12. Aux termes de l'article 24 du règlement (UE) n° 604/2013 du 26 juin 2013 : " Présentation d'une requête aux fins de reprise en charge lorsque aucune nouvelle demande n'a été introduite dans l'Etat membre requérant. 1. Lorsqu'un Etat membre sur le territoire duquel une personne visée à l'article 18, paragraphe 1, point b) (...), se trouve sans titre de séjour et auprès duquel aucune nouvelle demande de protection internationale n'a été introduite estime qu'un autre Etat membre est responsable conformément (...) à l'article 18, paragraphe 1, point b) (...), il peut requérir cet autre Etat membre aux fins de reprise en charge de cette personne (...) ".
13. Ainsi qu'il a été dit au point 5, il ressort des pièces du dossier que M.D..., démuni de tout document de voyage et d'identité, s'est rendu le 17 mars 2017 à la préfecture de police de Paris à la suite d'une convocation en vue d'un examen de sa situation et n'a déposé aucune demande d'asile en France.

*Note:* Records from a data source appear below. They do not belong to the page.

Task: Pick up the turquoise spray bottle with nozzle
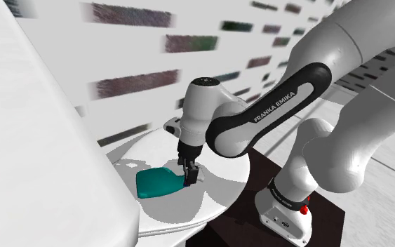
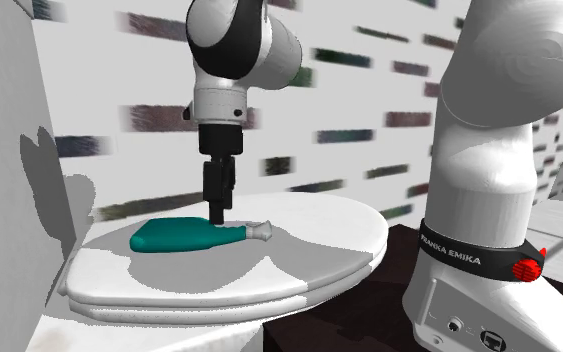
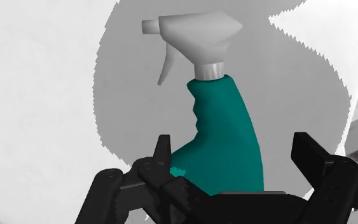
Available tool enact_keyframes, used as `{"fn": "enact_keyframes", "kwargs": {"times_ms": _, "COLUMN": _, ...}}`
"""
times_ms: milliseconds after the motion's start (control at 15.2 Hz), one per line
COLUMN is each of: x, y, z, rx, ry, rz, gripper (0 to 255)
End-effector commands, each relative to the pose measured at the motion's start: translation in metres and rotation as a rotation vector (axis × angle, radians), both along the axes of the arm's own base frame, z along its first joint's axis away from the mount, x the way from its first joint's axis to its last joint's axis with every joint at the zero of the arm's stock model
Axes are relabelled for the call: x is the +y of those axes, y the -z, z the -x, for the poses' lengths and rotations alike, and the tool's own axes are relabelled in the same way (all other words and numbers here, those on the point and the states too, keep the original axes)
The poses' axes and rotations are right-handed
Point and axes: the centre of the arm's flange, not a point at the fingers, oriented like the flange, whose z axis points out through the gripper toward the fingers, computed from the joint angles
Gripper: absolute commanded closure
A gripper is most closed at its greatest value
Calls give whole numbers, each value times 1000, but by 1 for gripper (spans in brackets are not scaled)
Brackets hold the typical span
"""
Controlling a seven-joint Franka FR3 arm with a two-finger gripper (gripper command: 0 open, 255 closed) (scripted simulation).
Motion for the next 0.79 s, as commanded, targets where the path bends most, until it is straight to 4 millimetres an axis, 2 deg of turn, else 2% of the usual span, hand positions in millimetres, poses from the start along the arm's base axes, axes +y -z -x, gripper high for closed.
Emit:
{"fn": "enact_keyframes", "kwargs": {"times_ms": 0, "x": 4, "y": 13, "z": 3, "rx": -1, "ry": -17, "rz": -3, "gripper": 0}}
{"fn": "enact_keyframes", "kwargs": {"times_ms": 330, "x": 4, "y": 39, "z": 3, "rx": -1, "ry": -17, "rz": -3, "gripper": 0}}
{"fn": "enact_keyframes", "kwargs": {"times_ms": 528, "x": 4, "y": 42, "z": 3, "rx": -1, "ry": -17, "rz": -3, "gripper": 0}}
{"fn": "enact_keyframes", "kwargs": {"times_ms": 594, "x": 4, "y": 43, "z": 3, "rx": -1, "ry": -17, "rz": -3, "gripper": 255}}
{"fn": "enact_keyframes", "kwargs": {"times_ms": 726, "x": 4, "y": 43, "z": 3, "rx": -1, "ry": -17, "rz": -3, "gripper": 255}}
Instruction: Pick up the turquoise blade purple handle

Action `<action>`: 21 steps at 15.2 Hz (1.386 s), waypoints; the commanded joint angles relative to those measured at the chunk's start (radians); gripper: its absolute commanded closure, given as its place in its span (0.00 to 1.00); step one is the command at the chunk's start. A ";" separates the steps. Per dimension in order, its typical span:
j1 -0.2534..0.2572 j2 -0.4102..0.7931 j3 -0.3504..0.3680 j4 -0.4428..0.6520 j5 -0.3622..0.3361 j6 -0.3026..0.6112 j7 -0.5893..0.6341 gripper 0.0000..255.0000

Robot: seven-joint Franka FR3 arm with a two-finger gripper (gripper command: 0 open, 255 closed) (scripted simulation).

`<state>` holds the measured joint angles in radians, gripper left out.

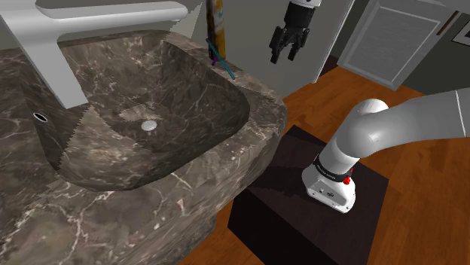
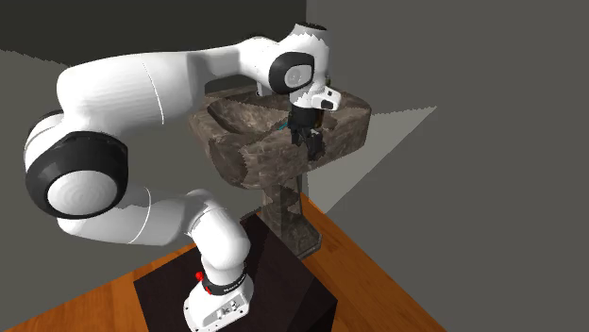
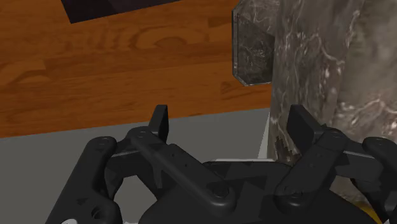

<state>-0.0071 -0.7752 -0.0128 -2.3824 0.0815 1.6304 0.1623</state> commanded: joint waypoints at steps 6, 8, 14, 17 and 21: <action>0.033 0.089 0.097 0.066 0.030 0.094 0.081 0.00; 0.042 0.129 0.136 0.099 0.034 0.128 0.114 0.00; 0.056 0.262 0.252 0.221 0.015 0.218 0.218 0.00; 0.057 0.336 0.311 0.295 -0.013 0.252 0.274 0.00; 0.058 0.365 0.338 0.299 -0.028 0.291 0.300 0.00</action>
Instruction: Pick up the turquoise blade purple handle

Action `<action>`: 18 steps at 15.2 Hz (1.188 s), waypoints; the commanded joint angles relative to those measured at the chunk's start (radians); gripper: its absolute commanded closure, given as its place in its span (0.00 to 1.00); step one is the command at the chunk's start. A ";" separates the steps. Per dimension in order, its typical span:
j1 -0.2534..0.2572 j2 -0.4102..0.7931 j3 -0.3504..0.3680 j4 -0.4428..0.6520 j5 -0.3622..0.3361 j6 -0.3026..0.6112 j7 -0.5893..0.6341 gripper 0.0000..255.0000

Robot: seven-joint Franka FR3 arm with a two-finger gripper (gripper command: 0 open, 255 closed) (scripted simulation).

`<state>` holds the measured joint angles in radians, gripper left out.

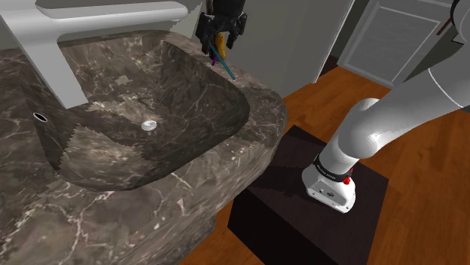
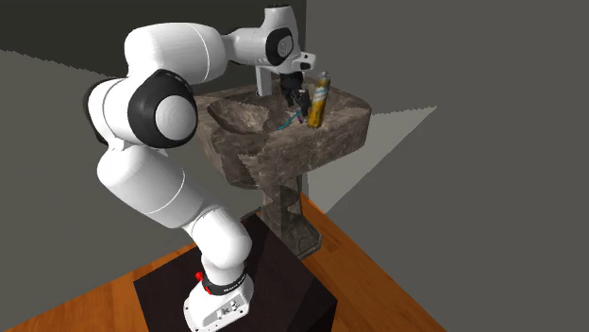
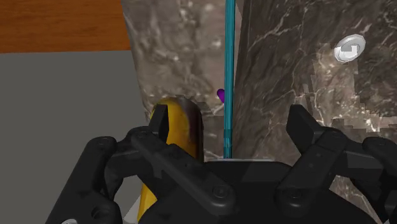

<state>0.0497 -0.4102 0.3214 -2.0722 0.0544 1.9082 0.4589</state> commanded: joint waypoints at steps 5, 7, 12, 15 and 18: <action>0.004 -0.005 0.008 -0.090 0.003 0.088 0.006 0.00; 0.004 -0.005 0.008 -0.090 0.003 0.088 0.006 0.00; 0.004 -0.005 0.007 -0.090 0.003 0.087 0.005 1.00; 0.004 -0.005 0.007 -0.090 0.003 0.087 0.005 1.00; 0.004 -0.004 0.007 -0.076 0.002 0.074 0.006 1.00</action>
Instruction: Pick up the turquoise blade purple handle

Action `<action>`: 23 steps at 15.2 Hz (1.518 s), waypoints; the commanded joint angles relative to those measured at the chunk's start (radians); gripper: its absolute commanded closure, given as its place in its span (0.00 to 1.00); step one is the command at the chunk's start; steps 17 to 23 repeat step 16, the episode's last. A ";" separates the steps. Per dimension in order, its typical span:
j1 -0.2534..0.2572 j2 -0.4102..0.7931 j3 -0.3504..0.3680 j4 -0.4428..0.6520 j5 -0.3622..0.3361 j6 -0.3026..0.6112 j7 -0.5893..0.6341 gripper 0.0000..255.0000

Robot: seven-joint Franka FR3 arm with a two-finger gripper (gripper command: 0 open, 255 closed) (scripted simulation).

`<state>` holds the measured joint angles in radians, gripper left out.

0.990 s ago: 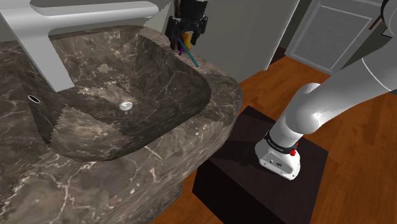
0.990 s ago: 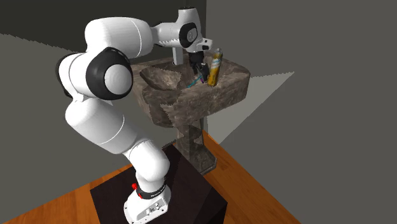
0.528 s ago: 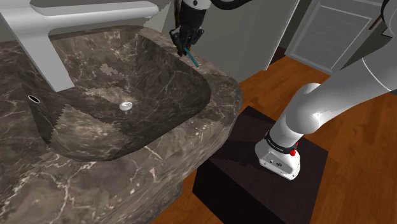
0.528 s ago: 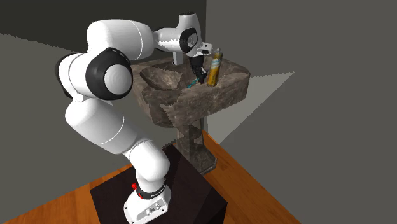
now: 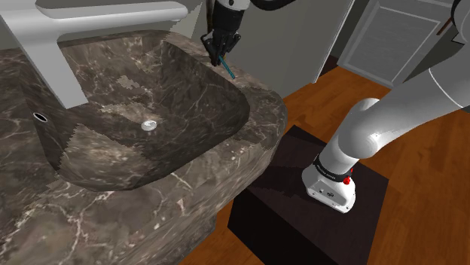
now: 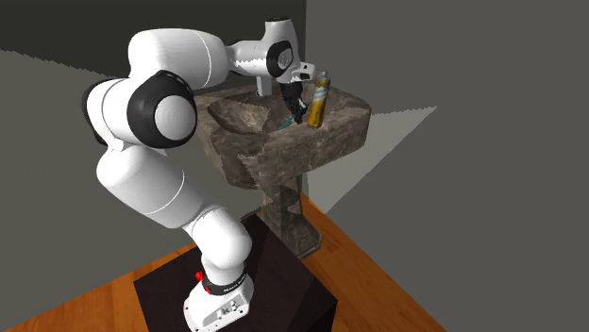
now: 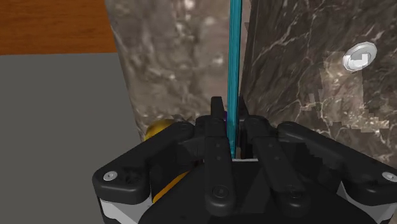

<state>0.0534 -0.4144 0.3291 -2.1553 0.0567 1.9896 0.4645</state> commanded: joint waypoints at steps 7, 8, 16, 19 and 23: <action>-0.004 0.008 -0.006 0.108 -0.005 -0.100 -0.003 1.00; -0.005 0.010 -0.006 0.123 -0.006 -0.113 -0.003 1.00; -0.009 0.028 -0.009 0.222 -0.012 -0.195 -0.003 1.00; -0.009 0.028 -0.009 0.222 -0.012 -0.195 -0.003 1.00; -0.009 0.028 -0.009 0.222 -0.012 -0.195 -0.003 1.00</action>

Identifié au fichier Eurodac en tant que demandeur d'asile en Norvège le 31 octobre 2015, et ce pays ayant donné son accord explicite à la demande reprise en charge des autorités françaises sur le fondement de l'article 18-1b) du règlement n° 604/2013, le moyen tiré de l'erreur de droit qu'aurait commis la préfète de la Seine-Maritime en fondant sa décision sur l'article 24 précité doit être écarté.
14. Il résulte de tout ce qui précède que la préfète de la Seine-Maritime est fondée à soutenir que c'est à tort que par le jugement attaqué, le magistrat désigné par le président du tribunal administratif de Rouen a annulé son arrêté du 7 juin 2017. Par voie de conséquence, les conclusions présentées par M. D...à fin d'injonction et celles tendant à l'application des articles 37 de la loi du 10 juillet 1991 et L. 761-1 du code de justice administrative doivent être rejetées.
DÉCIDE :
Article 1er : Le jugement du 14 juin 2017 du magistrat délégué par le président du tribunal administratif de Rouen est annulé.
Article 2 : La demande de M. D...et ses conclusions d'appel sont rejetées.
Article 3 : Le présent arrêt sera notifié au ministre d'Etat, ministre de l'intérieur, à M. B... D...et à Me A...C....
Copie en sera adressée à la préfète de la Seine-Maritime.